Tally the lines of the data that include the word "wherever" and state the total, nothing else.

Dataset:
* * * * * * * * *

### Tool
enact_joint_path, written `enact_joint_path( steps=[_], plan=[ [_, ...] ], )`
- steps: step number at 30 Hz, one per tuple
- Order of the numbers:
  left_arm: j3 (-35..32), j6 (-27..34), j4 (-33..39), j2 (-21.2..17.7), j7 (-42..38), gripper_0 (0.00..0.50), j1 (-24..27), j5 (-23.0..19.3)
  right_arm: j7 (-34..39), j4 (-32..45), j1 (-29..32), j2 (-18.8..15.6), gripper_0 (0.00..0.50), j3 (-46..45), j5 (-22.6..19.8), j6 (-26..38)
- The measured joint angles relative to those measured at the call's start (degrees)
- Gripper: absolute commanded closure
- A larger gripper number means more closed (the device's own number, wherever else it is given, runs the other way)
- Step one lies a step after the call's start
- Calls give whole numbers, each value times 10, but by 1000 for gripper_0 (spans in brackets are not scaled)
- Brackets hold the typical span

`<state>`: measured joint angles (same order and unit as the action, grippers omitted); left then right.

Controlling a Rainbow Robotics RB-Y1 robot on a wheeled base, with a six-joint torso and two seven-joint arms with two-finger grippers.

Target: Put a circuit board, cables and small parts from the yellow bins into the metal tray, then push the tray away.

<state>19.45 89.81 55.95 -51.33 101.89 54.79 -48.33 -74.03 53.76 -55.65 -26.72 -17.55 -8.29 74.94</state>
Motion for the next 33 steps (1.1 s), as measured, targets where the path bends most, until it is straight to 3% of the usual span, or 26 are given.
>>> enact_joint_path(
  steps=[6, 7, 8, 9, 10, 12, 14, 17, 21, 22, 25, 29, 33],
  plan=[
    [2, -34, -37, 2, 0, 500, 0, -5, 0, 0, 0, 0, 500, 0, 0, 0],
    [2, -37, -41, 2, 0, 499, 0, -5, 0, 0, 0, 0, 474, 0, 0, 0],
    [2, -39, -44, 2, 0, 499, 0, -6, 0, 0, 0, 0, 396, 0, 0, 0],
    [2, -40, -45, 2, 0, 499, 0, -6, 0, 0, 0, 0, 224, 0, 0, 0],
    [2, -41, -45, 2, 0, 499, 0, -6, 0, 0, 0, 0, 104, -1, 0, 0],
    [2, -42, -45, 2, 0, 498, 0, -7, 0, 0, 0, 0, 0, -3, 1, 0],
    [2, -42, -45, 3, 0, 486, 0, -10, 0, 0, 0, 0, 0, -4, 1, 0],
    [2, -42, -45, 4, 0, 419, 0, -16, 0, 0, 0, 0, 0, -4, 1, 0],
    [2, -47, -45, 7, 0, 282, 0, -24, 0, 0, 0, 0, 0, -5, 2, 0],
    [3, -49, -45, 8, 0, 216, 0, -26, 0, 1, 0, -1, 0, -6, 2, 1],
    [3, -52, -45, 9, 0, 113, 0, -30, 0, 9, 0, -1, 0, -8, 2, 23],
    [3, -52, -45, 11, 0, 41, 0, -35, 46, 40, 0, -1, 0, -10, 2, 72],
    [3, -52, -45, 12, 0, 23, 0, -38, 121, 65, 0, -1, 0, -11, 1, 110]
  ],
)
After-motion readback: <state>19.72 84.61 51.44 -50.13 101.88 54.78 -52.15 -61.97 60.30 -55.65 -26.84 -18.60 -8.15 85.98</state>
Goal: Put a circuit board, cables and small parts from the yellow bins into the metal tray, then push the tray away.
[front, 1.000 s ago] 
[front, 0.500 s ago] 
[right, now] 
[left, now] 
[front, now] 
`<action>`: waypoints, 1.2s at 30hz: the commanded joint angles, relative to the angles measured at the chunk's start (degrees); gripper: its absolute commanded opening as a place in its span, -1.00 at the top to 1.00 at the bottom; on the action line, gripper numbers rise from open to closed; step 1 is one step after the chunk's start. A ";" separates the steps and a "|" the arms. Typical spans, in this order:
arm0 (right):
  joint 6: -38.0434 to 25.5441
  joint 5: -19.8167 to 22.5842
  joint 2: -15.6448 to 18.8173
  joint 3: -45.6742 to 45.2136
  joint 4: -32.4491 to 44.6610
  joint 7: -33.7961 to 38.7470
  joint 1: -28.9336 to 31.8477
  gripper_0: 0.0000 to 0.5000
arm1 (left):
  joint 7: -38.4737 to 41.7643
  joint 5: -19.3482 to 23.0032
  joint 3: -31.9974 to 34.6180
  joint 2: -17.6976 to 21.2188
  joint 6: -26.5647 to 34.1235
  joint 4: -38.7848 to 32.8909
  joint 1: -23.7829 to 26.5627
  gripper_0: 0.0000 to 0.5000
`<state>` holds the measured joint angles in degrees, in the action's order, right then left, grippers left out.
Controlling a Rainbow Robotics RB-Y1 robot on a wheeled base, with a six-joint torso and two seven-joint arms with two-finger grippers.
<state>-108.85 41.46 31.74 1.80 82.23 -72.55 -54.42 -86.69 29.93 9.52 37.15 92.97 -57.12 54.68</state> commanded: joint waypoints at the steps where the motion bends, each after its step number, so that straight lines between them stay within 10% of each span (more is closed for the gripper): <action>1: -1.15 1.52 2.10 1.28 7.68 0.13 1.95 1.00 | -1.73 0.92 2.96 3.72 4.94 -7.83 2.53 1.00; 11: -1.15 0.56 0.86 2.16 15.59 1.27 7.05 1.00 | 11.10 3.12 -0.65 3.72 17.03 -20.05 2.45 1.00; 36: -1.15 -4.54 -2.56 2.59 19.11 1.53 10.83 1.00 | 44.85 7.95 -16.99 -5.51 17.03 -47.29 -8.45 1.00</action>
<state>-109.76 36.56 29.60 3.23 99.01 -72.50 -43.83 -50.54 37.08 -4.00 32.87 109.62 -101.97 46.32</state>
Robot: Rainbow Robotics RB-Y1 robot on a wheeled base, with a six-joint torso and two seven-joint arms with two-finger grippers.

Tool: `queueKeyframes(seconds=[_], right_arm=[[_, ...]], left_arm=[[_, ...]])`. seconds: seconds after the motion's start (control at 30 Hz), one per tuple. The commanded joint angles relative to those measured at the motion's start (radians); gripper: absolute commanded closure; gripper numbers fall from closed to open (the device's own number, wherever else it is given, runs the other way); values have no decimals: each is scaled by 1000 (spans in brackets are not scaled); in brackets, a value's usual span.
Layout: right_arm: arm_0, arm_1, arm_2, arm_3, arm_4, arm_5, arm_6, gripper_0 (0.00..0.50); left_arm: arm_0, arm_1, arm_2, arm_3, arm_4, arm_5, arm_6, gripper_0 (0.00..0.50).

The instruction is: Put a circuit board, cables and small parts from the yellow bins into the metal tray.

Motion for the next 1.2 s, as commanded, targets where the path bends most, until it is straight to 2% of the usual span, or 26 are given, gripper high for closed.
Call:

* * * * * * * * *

Problem solution:
2